How the Cardinals handle Watt — or at least, deal with him — will be one of the more important aspects of Sunday’s game. Starting left tackle Bradley Sowell has been slowed by illness and, as of Friday morning, his status remains up in the air. But it’s not like Watt is going to walk over to right defensive end and stay there. Cardinals offensive coordinator/offensive line coach Harold Goodwin said the Texans move Watt around considerably in sub-packages, and there is a good chance every single one of the offensive linemen will get at least a taste of Watt Sunday.

Watt had a spectacular year last season — his stats were just silly — with sacks and pass bat-downs. Those numbers a lower this year, but he has still been dominant — profootballfocus.com has him leading the league in run stops (23) and quarterback disruptions (41). Officially, he has 5½ sacks, 13 tackles for loss and the respect of every opponent as he bids for a second straight defensive player of the year award.

Carson Palmer has struggled when feeling pressure, which Watt and former Cardinal Antonio Smith figure to provide. What makes Watt so frustrating is his ability to get his arms in the passing lanes and knock down a pass even when he can’t get to the QB. Palmer said as a quarterback, you can’t just start changing arm angles or adjusting passes out of Watt fear. “Odds are he’s done it every game and it will happen,” Palmer said. “You just have to reload and go to the next play.”
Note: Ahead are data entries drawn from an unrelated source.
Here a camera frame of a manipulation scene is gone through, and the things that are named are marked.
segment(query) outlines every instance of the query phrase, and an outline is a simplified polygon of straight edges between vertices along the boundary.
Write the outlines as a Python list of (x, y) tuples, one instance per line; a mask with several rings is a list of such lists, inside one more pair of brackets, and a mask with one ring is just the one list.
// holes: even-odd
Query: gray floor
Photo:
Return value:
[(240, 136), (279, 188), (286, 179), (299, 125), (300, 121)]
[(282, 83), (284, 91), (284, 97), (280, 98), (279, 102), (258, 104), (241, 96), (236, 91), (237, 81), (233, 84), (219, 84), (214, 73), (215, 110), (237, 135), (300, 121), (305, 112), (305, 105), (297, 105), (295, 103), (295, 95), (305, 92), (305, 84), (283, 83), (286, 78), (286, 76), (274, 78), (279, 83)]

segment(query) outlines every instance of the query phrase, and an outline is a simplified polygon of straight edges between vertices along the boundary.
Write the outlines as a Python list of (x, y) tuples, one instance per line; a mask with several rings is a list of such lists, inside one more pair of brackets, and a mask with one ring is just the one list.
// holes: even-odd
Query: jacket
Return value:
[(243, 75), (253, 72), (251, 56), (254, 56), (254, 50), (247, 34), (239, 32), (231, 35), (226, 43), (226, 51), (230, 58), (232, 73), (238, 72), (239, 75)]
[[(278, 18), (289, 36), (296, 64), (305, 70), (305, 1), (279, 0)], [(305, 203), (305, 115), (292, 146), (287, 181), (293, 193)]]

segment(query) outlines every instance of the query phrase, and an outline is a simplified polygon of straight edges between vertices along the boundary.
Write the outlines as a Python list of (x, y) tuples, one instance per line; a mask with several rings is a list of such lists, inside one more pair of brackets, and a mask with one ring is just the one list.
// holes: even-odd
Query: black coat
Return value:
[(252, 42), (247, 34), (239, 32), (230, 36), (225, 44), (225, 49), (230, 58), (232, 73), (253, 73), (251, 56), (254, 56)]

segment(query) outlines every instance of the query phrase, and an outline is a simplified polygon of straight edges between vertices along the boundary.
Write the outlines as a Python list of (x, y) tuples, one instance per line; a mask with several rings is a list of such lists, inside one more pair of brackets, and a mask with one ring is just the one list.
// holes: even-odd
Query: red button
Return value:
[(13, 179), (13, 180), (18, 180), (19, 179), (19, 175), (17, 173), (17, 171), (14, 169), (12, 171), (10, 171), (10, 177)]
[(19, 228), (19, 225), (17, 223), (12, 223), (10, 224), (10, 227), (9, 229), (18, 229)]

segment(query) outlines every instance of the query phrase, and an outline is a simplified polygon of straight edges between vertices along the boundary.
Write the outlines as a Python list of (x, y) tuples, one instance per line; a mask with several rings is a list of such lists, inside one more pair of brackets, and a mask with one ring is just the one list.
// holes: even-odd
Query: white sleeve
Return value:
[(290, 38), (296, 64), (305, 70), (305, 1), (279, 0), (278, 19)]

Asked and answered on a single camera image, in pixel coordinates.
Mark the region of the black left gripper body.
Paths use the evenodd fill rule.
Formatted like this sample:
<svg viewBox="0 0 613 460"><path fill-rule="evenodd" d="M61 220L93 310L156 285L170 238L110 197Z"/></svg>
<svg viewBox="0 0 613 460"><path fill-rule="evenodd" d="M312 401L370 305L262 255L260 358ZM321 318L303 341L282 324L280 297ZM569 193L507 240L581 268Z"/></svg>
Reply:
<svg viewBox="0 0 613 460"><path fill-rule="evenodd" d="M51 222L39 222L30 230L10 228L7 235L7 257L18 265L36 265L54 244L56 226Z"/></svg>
Cardinals coach Bruce Arians called blocking Watt “an all-day chore.” The Cardinals have struggled with top rushers like the Rams’ Robert Quinn and the Seahawks’ Michael Bennett. It figures to be a turning point Sunday. Watt knows this. Asked how he would handle himself if he were scheming an offense, Watt briefly paused.

“That’s a good question,” Watt said. “I’d use two guys.”